* [GOAL OF THE EXERCISE]:
Output exactly the lines between the one holding "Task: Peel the" and the last line of the data below, both of those lines included.

* [DATA BELOW]:
*** Begin section ***

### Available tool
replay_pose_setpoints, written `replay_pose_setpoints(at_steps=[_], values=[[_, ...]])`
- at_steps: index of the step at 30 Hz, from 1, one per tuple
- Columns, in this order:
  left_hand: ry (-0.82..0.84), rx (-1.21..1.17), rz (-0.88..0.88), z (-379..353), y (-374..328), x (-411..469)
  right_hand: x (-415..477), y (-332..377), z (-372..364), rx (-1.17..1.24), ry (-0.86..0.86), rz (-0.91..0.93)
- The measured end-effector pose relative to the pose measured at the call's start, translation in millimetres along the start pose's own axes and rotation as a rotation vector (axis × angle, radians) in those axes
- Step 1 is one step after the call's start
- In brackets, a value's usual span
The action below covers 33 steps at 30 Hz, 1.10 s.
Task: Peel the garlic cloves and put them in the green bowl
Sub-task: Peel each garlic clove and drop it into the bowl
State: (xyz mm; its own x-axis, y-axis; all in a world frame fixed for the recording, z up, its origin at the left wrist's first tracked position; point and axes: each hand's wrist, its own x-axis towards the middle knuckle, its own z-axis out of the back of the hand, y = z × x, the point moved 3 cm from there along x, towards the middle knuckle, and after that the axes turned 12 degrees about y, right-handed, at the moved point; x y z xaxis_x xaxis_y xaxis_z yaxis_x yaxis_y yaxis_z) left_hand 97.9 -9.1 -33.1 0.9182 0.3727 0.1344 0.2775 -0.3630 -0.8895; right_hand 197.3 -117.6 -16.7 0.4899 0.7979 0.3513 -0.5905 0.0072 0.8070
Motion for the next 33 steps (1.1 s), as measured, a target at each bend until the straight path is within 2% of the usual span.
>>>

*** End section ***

* [OUTPUT OF THE EXERCISE]:
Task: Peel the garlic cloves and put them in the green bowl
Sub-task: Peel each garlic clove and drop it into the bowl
State: (xyz mm; its own x-axis, y-axis; all in a world frame fixed for the recording, z up, its origin at the left wrist's first tracked position; point and axes: each hand's wrist, its own x-axis towards the middle knuckle, its own z-axis out of the back of the hand, y = z × x, the point moved 3 cm from there along x, towards the middle knuckle, and after that the axes turned 12 degrees about y, right-handed, at the moved point; x y z xaxis_x xaxis_y xaxis_z yaxis_x yaxis_y yaxis_z) left_hand 97.9 -9.1 -33.1 0.9182 0.3727 0.1344 0.2775 -0.3630 -0.8895; right_hand 197.3 -117.6 -16.7 0.4899 0.7979 0.3513 -0.5905 0.0072 0.8070
Motion for the next 33 steps (1.1 s), as measured, a target at each bend until the straight path is within 2% of the usual span.
>>>

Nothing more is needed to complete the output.